Key Metrics to Monitor
- PHP Application: Request rate, error rate (HTTP 5xx), request latency (average, p95, p99), memory usage, CPU usage of PHP-FPM processes.
- Linode Servers: CPU utilization, memory usage, disk I/O (read/write operations, latency), network traffic (in/out), disk space.
- DynamoDB: Consumed Read/Write Capacity Units (vs. provisioned), throttled requests, successful request latency, item count, table size.
Alerting with Alertmanager
Integrate Prometheus with Alertmanager to define alerting rules. For example, you might want alerts for:
- High CPU/memory usage on Linode servers.

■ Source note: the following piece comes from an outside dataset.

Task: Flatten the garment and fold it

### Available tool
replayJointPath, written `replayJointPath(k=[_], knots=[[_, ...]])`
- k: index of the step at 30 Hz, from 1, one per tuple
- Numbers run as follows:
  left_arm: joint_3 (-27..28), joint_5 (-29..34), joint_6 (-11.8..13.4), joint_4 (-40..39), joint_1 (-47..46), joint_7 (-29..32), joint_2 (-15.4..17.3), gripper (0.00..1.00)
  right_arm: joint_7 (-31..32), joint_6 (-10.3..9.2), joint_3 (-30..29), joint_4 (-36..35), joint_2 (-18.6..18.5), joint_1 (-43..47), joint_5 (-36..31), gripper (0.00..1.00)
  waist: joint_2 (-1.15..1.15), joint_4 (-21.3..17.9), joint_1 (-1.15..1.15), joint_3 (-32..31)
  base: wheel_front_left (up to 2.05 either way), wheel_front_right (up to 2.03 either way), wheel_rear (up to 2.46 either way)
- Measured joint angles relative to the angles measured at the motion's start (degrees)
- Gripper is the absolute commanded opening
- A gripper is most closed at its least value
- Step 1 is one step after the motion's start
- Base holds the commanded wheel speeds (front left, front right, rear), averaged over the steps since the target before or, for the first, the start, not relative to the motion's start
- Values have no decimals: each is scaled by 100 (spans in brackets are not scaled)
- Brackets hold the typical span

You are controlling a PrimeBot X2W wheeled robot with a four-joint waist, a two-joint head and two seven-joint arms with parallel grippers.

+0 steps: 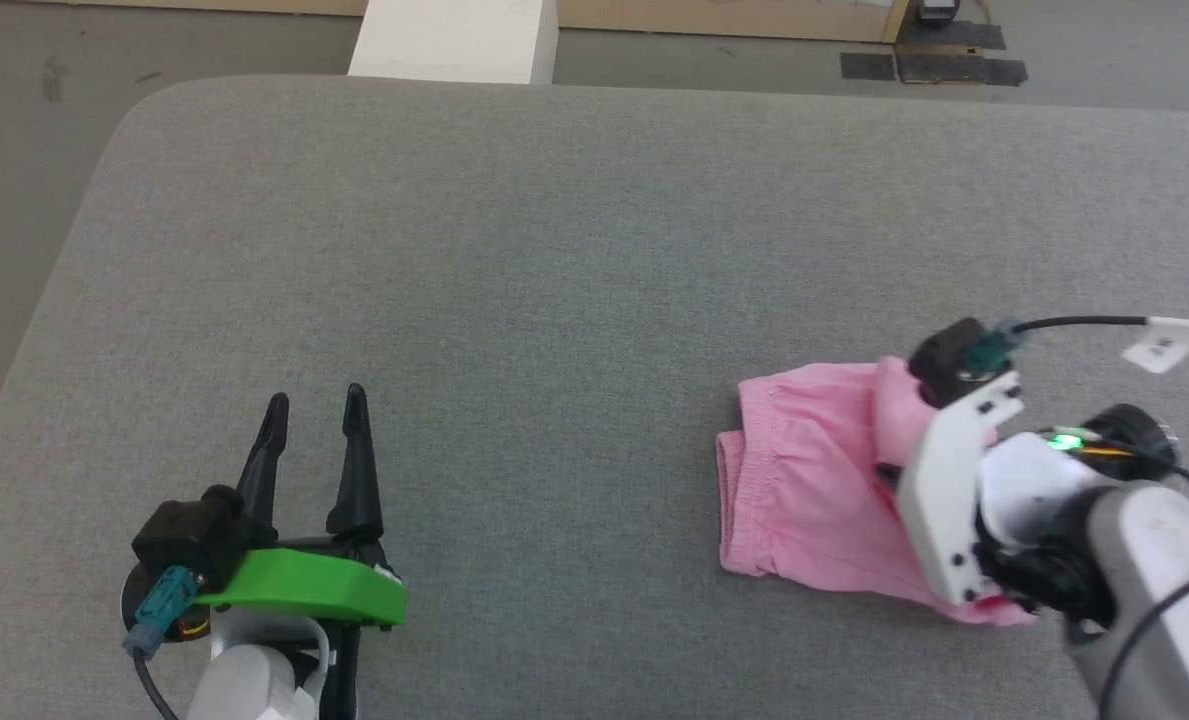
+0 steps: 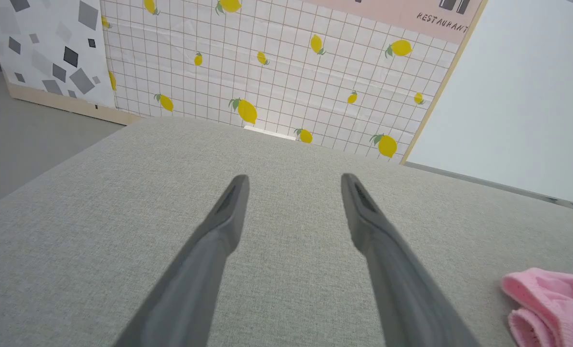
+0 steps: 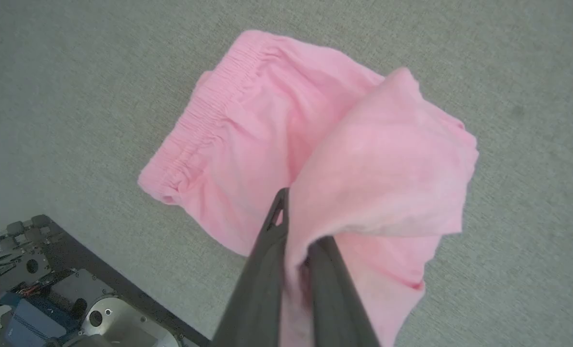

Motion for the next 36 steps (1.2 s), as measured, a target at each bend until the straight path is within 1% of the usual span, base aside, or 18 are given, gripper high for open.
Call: replayJointPath(k=[6, 11, 12, 13, 14, 19, 23, 26, 29, 33, 35, 36], knots=[[-37, -1, 0, 23, -1, 0, -4, 100, -352, 0, 349, 630, 335, -297, -51, 0, 0, 81, 0, 64, 0, 0, 0], [-68, -2, 0, 42, -5, 0, -8, 100, -644, 0, 501, 1177, 453, -450, -171, 0, 0, 144, 0, 116, 0, 0, 0], [-70, -2, 0, 47, -6, 0, -9, 100, -699, 0, 512, 1246, 467, -468, -182, 21, 0, 152, 0, 123, 0, 0, 0], [-74, -2, 0, 51, -7, 0, -10, 100, -801, 0, 547, 1301, 469, -491, -235, 66, 0, 163, 0, 130, 0, 0, 0], [-74, -3, 0, 55, -7, 0, -10, 100, -896, 0, 548, 1351, 483, -514, -252, 100, 0, 172, 0, 136, 0, 0, 0], [-69, -11, 0, 85, -7, 0, -13, 100, -1079, 0, 693, 1354, 533, -675, -249, 100, 0, 164, 0, 115, 0, 0, 0], [-66, -12, 0, 107, -6, 0, -15, 100, -1165, 0, 868, 1120, 615, -818, -216, 100, 0, 120, 0, 68, 0, 0, 0], [-56, -15, 0, 109, -5, 0, -18, 100, -1300, 0, 991, 936, 724, -872, -56, 100, 0, 69, 0, 29, 0, 0, 0], [-51, -15, 0, 103, -5, 0, -16, 100, -1459, 0, 1040, 767, 750, -921, -27, 100, 0, -9, 0, -3, 0, 0, 0], [-31, 10, 0, 44, -4, -1, -11, 100, -1796, 0, 746, 561, 726, -932, -181, 100, 0, -151, 0, -48, 0, 0, 0], [-24, 43, 0, 10, -4, -1, -11, 100, -1995, 0, 400, 504, 719, -922, -360, 100, 0, -232, 0, -66, 0, 0, 0], [-9, 68, 4, -18, -3, -1, -12, 100, -2127, 0, 30, 488, 742, -866, -528, 100, 0, -307, 0, -81, 0, 0, 0]])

- Sustained high read/write latency for DynamoDB.
- A significant increase in throttled DynamoDB requests.
- A spike in PHP application errors (5xx responses).
- Low disk space on Linode instances.
An example Prometheus alerting rule:
groups:
- name: php_app_alerts
rules:
- alert: HighRequestLatency
expr: histogram_quantile(0.95, sum(rate(myapp_request_duration_seconds_bucket[5m])) by (le, endpoint)) > 2
for: 5m
labels:
severity: warning
annotations:
summary: "High 95th percentile request latency for {{ $labels.endpoint }}"
description: "The 95th percentile request latency for endpoint {{ $labels.endpoint }} has been above 2 seconds for 5 minutes."
- alert: HighErrorRate
expr: sum(rate(http_requests_total{code=~"5..", job="php_app"}[5m])) / sum(rate(http_requests_total{job="php_app"}[5m])) * 100 > 5
for: 5m
labels:
severity: critical
annotations:
summary: "High HTTP 5xx error rate for PHP app"
description: "The error rate for the PHP application is above 5% for 5 minutes."
- name: dynamodb_alerts
rules:
- alert: DynamoDBThrottling
expr: sum(rate(dynamodb_throttled_requests_total[5m])) by (table_name) > 100
for: 5m
labels:
severity: warning
annotations:
summary: "High DynamoDB throttling for table {{ $labels.table_name }}"
description: "DynamoDB table {{ $labels.table_name }} is experiencing high throttling rates."
This comprehensive setup provides deep visibility into your PHP application’s performance, the health of your Linode infrastructure, and the behavior of your DynamoDB cluster, enabling proactive issue detection and resolution.